Christine Lagarde soll schon bald die erste weibliche Präsidentin der Europäischen Zentralbank werden und Mario Draghi ersetzen.

Die bulgarische Ökonomin Kristalina Georgieva übernimmt Lagardes Job als Direktorin des Internationalen Währungsfonds IWF.

Esther Duflo erhält den Wirtschafts-Nobelpreis für ihre Forschung zur Armutsbekämpfung. Damit ist Duflo übrigens die zweite Frau, die jemals den Wirtschaftsnobelpreis gewonnen hat. 

Und dann wäre da noch Jennifer Morgan, neue SAP-Chefin und damit die erste Frau an der Spitze eines Dax-Konzerns. Der Softwarekonzern gilt als wertvollstes deutsches Unternehmen.

Wenn das mal nicht geballte Frauen-Power ist, die sich da im letzten Vierteljahr in der Führungsriege eingefunden hat.

Keine Selbstverständlichkeit.

Die Jugendstilkuppel im Pariser Printemps Department Store Restaurant von innen
Die Glasdecke: Metapher für eine unsichtbare Barriere in die FührungsriegeBild: picture-alliance/dpa/imageBROKER

"Der Wechsel bei SAP ist ein lange erwarteter, aber auch überfälliger Meilenstein", so Wiebke Ankersen von der AllBright Stiftung zur DW. Die gemeinnützige deutsch-schwedische Stiftung setzt sich für mehr Frauen und Diversität in den Führungspositionen der Wirtschaft ein. "Das war höchste Zeit und ist ein wichtiger Punkt mit Signalwirkung."

Die gläserne Decke

Denn eigentlich heißt es in den oberen Führungsetagen meist: Men only. Am 1. September 2019 lag der Männeranteil in den Vorständen von 160 börsennotierten deutschen Unternehmen bei rund 90 Prozent. Kaum besser sieht es bei den 30 größten Konzernen aus, die den Börsenindex DAX bilden: Hier liegt der Männeranteil bei rund 85 Prozent, heißt es in dem Herbstbericht der AllBright Stiftung.

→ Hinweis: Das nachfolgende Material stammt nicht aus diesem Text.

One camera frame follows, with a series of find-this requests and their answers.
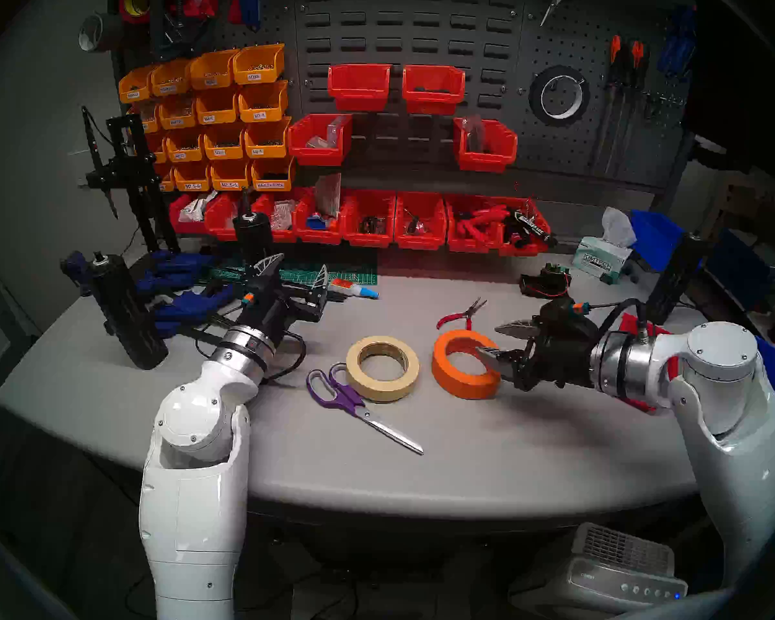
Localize black metal stand frame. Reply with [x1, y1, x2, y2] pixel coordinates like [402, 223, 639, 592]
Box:
[87, 113, 181, 254]

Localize yellow bin labelled M3-6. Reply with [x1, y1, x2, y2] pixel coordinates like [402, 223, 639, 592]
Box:
[243, 116, 293, 159]

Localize black battery holder with wires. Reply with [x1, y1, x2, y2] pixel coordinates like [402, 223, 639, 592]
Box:
[520, 263, 572, 303]

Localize yellow bin labelled M3X6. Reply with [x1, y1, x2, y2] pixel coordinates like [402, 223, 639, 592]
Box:
[232, 43, 286, 85]

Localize red plastic storage bin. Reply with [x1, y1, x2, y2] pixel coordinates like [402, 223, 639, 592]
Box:
[327, 63, 393, 112]
[617, 312, 682, 414]
[288, 113, 355, 167]
[402, 65, 467, 116]
[168, 192, 211, 235]
[444, 194, 501, 254]
[249, 192, 301, 243]
[295, 187, 346, 245]
[341, 189, 398, 248]
[497, 196, 553, 258]
[394, 191, 448, 251]
[203, 191, 246, 242]
[453, 118, 519, 174]

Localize yellow bin labelled M4-6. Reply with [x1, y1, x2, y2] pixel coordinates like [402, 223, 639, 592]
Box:
[195, 86, 243, 125]

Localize orange tape roll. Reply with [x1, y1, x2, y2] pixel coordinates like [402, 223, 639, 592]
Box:
[431, 329, 504, 400]

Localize yellow bin labelled M3-12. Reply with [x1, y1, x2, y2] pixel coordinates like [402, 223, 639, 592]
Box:
[165, 128, 205, 163]

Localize blue handled tool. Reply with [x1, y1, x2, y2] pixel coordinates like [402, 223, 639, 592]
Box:
[657, 5, 698, 80]

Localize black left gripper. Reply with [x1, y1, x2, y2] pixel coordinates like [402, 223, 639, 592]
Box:
[240, 253, 329, 340]

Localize blue bar clamp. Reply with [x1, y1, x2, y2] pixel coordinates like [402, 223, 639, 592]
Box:
[149, 283, 236, 338]
[136, 249, 223, 293]

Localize black ribbed cylinder tool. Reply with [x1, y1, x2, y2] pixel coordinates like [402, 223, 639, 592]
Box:
[646, 232, 708, 326]
[85, 251, 170, 371]

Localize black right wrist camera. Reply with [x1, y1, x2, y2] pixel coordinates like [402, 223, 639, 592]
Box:
[542, 297, 592, 329]

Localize beige masking tape roll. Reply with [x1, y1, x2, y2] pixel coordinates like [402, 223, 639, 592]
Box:
[346, 336, 420, 403]

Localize yellow bin labelled M4X4X6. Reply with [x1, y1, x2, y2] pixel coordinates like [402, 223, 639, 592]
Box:
[158, 94, 199, 130]

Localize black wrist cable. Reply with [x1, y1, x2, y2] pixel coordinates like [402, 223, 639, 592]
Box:
[581, 297, 650, 342]
[258, 328, 308, 386]

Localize user manual in bag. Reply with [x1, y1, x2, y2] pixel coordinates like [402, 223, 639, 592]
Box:
[313, 173, 343, 218]

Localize yellow bin labelled M2.5-5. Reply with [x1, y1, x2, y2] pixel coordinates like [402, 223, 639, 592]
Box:
[209, 158, 254, 192]

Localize yellow bin labelled M2.5-6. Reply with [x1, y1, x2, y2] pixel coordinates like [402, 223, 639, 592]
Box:
[172, 161, 212, 192]

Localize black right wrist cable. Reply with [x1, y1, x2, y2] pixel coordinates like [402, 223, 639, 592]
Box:
[581, 297, 650, 342]

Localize yellow bin labelled M4X6X5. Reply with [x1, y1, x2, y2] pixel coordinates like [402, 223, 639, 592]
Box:
[129, 99, 163, 132]

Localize grey perforated pegboard panel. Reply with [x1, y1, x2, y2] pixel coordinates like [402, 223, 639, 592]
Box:
[510, 0, 695, 190]
[110, 0, 298, 193]

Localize clear plastic parts bag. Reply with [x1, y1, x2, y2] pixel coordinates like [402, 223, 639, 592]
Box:
[307, 116, 349, 149]

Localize white glue bottle blue cap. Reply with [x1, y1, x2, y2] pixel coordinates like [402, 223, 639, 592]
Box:
[328, 278, 380, 300]

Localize red handled needle pliers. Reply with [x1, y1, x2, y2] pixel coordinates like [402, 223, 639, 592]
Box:
[436, 297, 488, 332]

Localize small blue storage bin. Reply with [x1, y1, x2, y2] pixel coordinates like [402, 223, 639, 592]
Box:
[630, 210, 685, 274]

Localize black cylinder with long bit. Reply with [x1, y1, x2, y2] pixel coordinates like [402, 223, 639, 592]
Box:
[232, 187, 275, 264]

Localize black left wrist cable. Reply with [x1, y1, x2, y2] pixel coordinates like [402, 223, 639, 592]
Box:
[258, 328, 308, 386]

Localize grey duct tape roll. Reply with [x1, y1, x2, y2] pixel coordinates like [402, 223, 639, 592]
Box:
[77, 13, 130, 53]

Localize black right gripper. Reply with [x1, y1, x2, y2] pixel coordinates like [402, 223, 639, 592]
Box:
[477, 320, 605, 391]

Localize white crumpled plastic bag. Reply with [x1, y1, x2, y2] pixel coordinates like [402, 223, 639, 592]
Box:
[180, 192, 219, 223]

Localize yellow bin labelled M3X8 BAD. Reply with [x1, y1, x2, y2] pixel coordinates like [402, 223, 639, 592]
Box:
[150, 58, 193, 98]

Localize orange black handled file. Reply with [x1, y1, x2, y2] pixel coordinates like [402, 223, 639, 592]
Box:
[610, 39, 645, 174]
[591, 34, 623, 174]

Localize clear bag with black parts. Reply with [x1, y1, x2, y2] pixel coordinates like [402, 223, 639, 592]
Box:
[462, 115, 491, 154]

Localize Kimtech tissue box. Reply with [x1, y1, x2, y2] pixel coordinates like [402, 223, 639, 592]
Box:
[572, 207, 637, 285]

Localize black tape roll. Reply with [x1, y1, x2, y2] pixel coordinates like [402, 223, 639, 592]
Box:
[528, 65, 590, 127]

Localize yellow bin labelled M3-4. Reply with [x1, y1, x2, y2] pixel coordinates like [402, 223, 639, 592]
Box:
[238, 79, 290, 123]

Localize green cutting mat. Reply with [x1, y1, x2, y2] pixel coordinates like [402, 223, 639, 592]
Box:
[203, 247, 378, 287]

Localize yellow bin labelled HEX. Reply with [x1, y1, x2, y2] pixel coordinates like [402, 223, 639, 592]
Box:
[251, 155, 296, 192]

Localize dark blue tool handle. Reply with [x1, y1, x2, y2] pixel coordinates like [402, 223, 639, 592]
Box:
[59, 251, 94, 296]

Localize yellow bin labelled M3-8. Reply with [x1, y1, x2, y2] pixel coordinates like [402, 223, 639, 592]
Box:
[202, 123, 248, 161]

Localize grey Coway air purifier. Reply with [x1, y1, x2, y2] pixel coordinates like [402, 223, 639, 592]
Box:
[509, 522, 688, 616]

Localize grey louvred wall panel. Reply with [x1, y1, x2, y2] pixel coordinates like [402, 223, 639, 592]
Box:
[294, 0, 524, 174]

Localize purple handled scissors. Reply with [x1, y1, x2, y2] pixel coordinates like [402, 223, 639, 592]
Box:
[306, 363, 425, 456]

Das Phänomen, wonach qualifizierte Frauen kaum in Top-Positionen in Unternehmen oder Organisationen aufsteigen, hat einen Namen: Glasdecke oder auch "glass ceiling effect" - eine Metapher für die unsichtbare Barriere, die Frauen den Weg in die oberen Chefetagen verwehrt. 

Claudia Große-Leege, Geschäftsführerin des Verbands deutscher Unternehmerinnen
Claudia Große-Leege vom Unternehmerinnen-VerbandBild: picture-alliance/EuropaNewswire/L. Rampelotto

Doch könnte mit den aktuellen Bewegungen in der Führungsriege die Glasdecke durchbrochen worden sein?

"Das glaube ich nicht", sagt Claudia Große-Leege, Geschäftsführerin des Verbands deutscher Unternehmerinnen (VdU), im DW-Gespräch. "Es mag einige Risse in der Glasdecke geben, aber tatsächlich geht es da eher im Schneckentempo voran."

Zwar gebe es in der Öffentlichkeit ein großes Bewusstsein dafür, wenn Frauen an die Spitze kommen. Doch wenn es mit der Karriere mal nicht so gut läuft, werde gesagt, es liege daran, dass es eben Frauen sind. "Ein Aufstieg muss genauso normal werden wie ein Abstieg", fordert Große-Leege.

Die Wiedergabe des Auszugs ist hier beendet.